Deux prévenus étaient poursuivis pour traite des êtres humains et exploitation de la débauche ou de la prostitution d’une victime, avec diverses circonstances aggravantes (usage de manœuvres frauduleuses, de violences, de menaces ou de toute autre forme de contrainte). Ils forment ensemble une famille avec trois enfants d’âge scolaire.

La victime s’est constituée partie civile.

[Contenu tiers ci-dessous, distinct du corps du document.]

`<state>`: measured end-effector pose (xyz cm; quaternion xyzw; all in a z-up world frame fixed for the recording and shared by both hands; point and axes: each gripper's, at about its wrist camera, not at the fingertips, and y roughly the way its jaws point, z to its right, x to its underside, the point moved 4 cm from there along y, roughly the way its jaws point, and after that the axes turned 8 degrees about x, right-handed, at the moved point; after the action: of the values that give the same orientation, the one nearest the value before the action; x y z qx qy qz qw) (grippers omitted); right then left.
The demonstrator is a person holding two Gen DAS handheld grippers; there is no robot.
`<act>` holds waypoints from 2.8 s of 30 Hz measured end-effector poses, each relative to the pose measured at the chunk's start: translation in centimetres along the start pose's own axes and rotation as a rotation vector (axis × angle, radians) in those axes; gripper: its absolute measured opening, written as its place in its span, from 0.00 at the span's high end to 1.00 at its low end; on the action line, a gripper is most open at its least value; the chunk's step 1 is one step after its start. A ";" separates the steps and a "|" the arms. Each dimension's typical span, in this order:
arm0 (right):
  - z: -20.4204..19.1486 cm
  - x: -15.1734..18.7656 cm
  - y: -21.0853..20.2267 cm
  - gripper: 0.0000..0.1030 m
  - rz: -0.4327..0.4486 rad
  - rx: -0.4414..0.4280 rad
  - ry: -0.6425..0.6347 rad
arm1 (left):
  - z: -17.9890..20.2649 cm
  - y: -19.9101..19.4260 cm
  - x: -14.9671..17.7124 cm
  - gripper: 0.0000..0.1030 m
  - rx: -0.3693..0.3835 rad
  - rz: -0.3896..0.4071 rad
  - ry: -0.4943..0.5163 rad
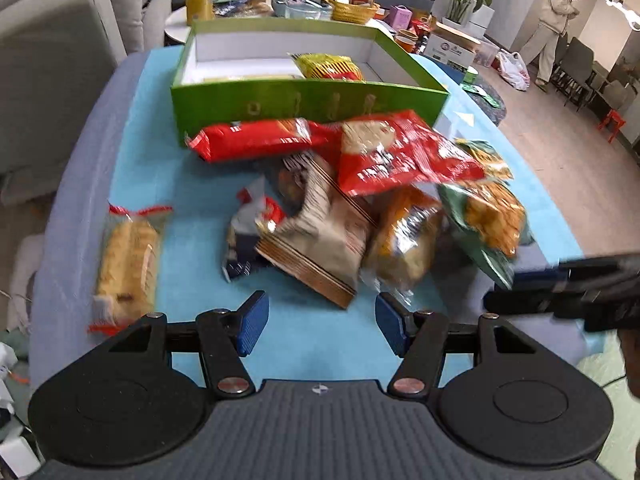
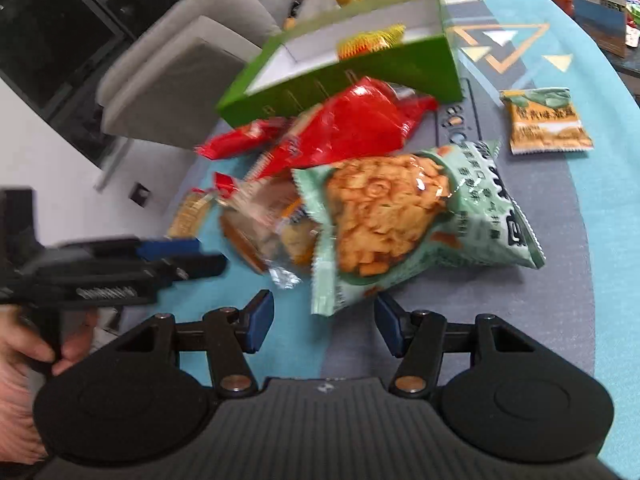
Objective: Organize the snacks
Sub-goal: 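Return the left tool to the pile and grasp the green-and-white snack bag, then carry the green snack bag into the box and open the left gripper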
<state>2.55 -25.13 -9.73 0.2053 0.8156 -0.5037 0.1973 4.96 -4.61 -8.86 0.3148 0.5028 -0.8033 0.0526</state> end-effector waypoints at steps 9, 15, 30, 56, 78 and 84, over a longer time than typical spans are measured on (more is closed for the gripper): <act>5.3 -3.4 -3.9 0.33 0.120 0.134 0.039 | 4.2 0.9 -0.2 0.45 0.076 -0.042 0.049; 7.6 -3.9 -1.3 0.33 0.061 0.159 0.061 | 6.5 3.3 -1.6 0.45 0.050 -0.133 -0.044; 7.4 -3.1 0.2 0.33 -0.029 0.042 0.002 | 8.0 3.8 -0.8 0.47 -0.022 -0.242 0.002; -0.7 2.0 0.4 0.33 -0.044 0.050 0.002 | 1.6 -0.5 2.7 0.39 0.025 -0.164 -0.275; -1.5 -1.5 -1.0 0.48 0.038 -0.048 0.028 | 3.8 -2.3 -1.4 0.59 0.101 0.007 -0.079; -2.3 -4.8 -1.1 0.48 0.102 -0.038 0.013 | 3.7 -2.9 -4.7 0.59 0.085 0.052 -0.043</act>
<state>5.72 -24.20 -5.39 0.2459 0.8149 -0.4760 0.2210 5.89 -7.36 -2.94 0.3124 0.4586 -0.8289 0.0706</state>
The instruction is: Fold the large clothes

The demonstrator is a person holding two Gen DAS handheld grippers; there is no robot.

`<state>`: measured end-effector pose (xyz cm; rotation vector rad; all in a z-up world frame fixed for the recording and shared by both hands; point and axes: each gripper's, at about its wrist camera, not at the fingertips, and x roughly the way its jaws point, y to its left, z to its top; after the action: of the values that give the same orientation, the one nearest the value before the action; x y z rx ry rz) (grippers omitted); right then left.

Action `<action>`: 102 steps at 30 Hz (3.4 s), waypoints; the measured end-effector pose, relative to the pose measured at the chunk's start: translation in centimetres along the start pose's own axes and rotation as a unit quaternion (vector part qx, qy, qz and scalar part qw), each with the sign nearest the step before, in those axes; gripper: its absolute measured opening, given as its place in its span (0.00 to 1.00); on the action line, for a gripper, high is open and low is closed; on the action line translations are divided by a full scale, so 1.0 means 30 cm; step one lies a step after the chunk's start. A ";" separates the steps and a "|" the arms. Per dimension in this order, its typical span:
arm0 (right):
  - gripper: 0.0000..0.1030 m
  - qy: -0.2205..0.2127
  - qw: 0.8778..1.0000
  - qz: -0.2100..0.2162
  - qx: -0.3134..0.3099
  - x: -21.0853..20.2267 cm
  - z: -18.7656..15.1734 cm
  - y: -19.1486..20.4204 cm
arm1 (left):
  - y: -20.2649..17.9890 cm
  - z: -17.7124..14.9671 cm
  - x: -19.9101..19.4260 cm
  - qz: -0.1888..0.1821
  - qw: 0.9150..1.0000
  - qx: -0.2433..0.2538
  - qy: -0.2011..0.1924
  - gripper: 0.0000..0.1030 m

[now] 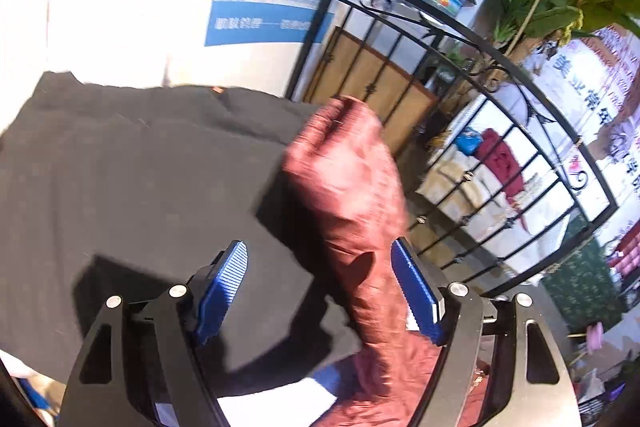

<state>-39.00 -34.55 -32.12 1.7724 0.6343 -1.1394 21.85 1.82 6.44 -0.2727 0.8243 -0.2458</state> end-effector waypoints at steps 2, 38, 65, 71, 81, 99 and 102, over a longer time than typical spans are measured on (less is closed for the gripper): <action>0.69 -0.014 0.999 0.006 0.030 -0.016 0.029 -0.046 | 0.026 -0.004 -0.043 0.009 1.000 0.002 -0.014 0.71; 0.63 -0.219 0.941 -0.010 0.259 -0.297 0.508 -0.642 | -0.489 -0.707 -0.132 -0.054 0.926 0.343 0.150 0.85; 0.13 -0.347 0.906 -0.124 -0.206 -0.639 0.378 0.292 | -0.287 -0.716 -0.029 -0.050 0.930 0.305 0.197 0.85; 0.12 -0.304 0.845 -0.075 -0.434 -0.413 0.062 0.847 | -0.206 -0.675 -0.015 -0.037 0.939 0.277 0.201 0.85; 0.12 -0.160 0.747 -0.054 -0.643 0.178 -0.547 1.302 | -0.074 -0.615 -0.009 0.001 0.948 0.255 0.192 0.85; 0.72 -0.016 0.731 -0.112 -0.673 0.527 -0.805 1.228 | -0.062 -0.640 0.014 0.007 0.942 0.258 0.213 0.85; 0.72 -0.001 0.743 -0.077 -0.665 0.450 -0.801 1.168 | -0.123 -0.663 0.023 -0.008 0.936 0.279 0.215 0.85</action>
<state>4.89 -29.90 -25.81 0.4570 1.1948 -0.4490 7.02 -4.70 -5.70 0.3232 1.1455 -0.5543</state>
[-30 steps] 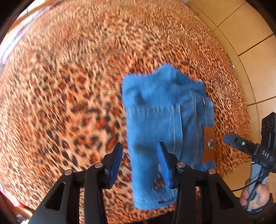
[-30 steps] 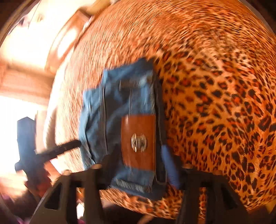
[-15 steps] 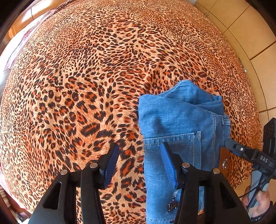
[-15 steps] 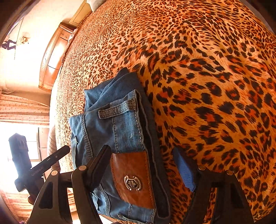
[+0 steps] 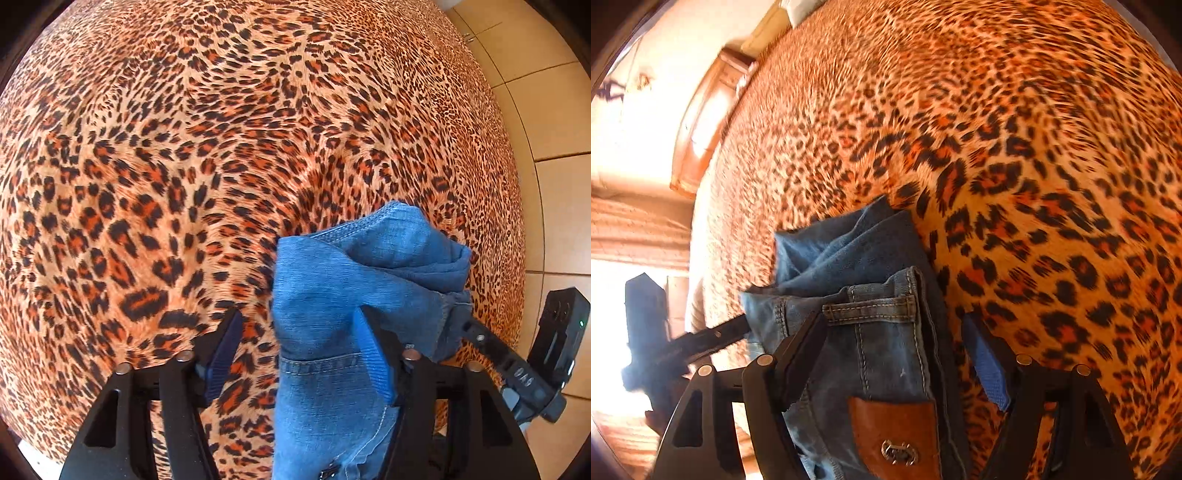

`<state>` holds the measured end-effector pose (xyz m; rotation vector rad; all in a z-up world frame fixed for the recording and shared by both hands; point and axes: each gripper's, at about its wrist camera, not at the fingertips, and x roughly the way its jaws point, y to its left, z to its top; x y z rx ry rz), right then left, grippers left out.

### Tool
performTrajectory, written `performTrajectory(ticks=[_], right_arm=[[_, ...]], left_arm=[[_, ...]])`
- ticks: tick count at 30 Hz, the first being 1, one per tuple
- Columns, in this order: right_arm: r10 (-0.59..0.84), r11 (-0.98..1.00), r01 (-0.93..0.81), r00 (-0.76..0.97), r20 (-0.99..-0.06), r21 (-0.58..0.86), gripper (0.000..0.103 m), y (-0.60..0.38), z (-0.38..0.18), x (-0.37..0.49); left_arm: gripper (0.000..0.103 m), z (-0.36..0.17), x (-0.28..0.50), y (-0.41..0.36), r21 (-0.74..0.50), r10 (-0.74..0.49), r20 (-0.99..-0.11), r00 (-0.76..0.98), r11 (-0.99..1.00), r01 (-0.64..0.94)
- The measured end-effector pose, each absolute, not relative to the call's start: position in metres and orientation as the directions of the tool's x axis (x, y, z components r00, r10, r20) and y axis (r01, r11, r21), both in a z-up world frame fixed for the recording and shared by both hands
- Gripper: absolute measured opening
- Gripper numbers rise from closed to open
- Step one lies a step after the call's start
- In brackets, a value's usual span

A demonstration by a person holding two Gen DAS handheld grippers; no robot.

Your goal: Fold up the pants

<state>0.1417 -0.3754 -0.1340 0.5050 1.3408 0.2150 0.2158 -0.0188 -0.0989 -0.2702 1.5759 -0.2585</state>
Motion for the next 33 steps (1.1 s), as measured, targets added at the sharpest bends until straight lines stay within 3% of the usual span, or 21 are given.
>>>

Elle a déclaré le 3 août 2016 avoir été forcée, entre 2000 et 2012, à se prostituer et avoir été exploitée sexuellement par son ex-petit ami, le premier prévenu. Elle l’aurait rencontré en Albanie alors qu’elle y étudiait. Grâce à la technique du loverboy, une relation s’est rapidement développée. Elle est venue en Belgique pour fonder une famille et le premier prévenu s’est occupé de tout pour son visa, son vol et ensuite un mariage de complaisance pour obtenir un permis de séjour. Ensuite, il l’a obligée à se prostituer pour rembourser les frais encourus. La victime travaillait quotidiennement dans la prostitution à Anvers ou à Ostende avec seulement un jour de repos par mois et était parfois hébergée aux Pays-Bas. Elle a gagné beaucoup d’argent, qu’elle a dû remettre aux prévenus qui l’ont investi dans des biens immobiliers en Albanie et en Belgique. Ensemble, ils la manipulaient, entravaient ses contacts sociaux et la menaçaient d’un couteau et de leurs poings.

La défense estimait qu’aucune infraction n’avait été commise et que l’action pénale était prescrite : il n’y aurait pas de preuves concrètes. Elle demandait l’acquittement des prévenus.

Le tribunal estime que les faits ne sont pas prescrits, qu’il n’y a pas d’atteinte aux droits de la défense des prévenus et que les préventions sont établies. La victime a été emmenée par le premier prévenu en Belgique aux fins d’exploitation sexuelle et y a été contrôlée de force. La complicité de la deuxième prévenue est également avérée. Elle a contribué à la manipulation de la victime et a sciemment profité des sommes d’argent que la victime générait par ses activités de prostitution. La victime et le premier prévenu ont un enfant, utilisé comme moyen de pression ultime dans le principe du loverboy. La rapidité remarquable avec laquelle tout a été organisé montre clairement que ces activités étaient planifiées.

Le tribunal considère les faits comme avérés sur la base des déclarations détaillées de la victime, des observations des services de police, des informations de l’Office des étrangers, de l’enquête financière et des déclarations concordantes de témoins. Les menaces proférées à l’encontre de la victime, même le jour de l’audition du premier prévenu, ressortent également de l’appel à la centrale d’urgence.

Le premier prévenu a été condamné à trois ans de prison et à une amende de 6.000 euros. Des avantages patrimoniaux d’un montant de 37.570  euros ont été confisqués avec attribution partielle à la partie civile. La deuxième prévenue a été condamnée à deux ans de prison, dont un an avec sursis probatoire de cinq ans, et à une amende de 6.000 euros.

Les deux prévenus sont condamnés solidairement à verser à la partie civile 7.500 euros de dommages moraux. La partie civile avait également demandé des dommages matériels d’un montant de 3.630.000 euros en raison de son travail de prostitution, mais cette demande a été rejetée par le tribunal.

Cette décision, qui a fait l'objet d'un appel, a été réexaminée le 4 novembre 2021 par la cour d'appel d'Anvers.